#### [Exercise details]
Starting at the line that contains "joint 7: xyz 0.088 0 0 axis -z", write out each line through the end of the data below, exactly as it stands. Skip any pictures.

#### [Data below]
-- Opening Marker --
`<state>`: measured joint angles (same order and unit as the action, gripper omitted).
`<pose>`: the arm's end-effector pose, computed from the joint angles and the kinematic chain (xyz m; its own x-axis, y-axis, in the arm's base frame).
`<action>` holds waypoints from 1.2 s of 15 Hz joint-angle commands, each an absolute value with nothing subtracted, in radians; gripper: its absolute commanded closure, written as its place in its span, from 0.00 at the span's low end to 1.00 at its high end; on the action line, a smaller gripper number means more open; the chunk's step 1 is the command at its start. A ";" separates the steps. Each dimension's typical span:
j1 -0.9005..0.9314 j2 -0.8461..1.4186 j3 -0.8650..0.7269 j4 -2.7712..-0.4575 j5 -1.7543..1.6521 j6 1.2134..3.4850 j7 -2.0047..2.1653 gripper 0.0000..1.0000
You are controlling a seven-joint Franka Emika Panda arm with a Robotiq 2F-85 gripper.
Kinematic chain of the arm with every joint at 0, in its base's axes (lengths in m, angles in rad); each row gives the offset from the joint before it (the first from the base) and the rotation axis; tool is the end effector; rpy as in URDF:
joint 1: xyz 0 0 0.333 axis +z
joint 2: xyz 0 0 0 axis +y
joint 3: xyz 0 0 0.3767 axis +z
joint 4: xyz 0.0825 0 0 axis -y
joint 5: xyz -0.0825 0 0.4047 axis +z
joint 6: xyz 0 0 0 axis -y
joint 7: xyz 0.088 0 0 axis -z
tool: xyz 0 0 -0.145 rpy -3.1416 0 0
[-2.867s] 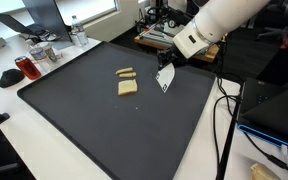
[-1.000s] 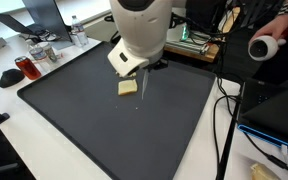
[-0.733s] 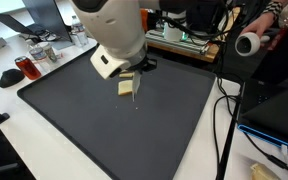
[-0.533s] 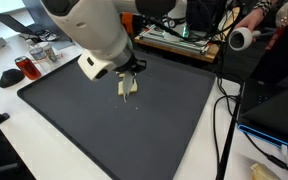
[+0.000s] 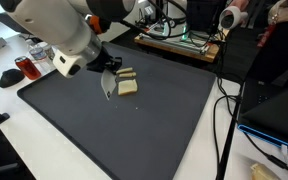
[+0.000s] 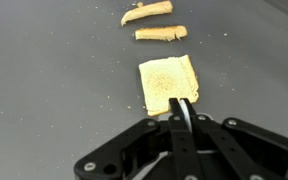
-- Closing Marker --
#### [Exercise result]
joint 7: xyz 0.088 0 0 axis -z
tool: xyz 0 0 -0.145 rpy -3.1416 0 0
[-2.867s] 
[-1.000s] 
[-0.733s] 
[-0.533s] 
[+0.000s] 
[+0.000s] 

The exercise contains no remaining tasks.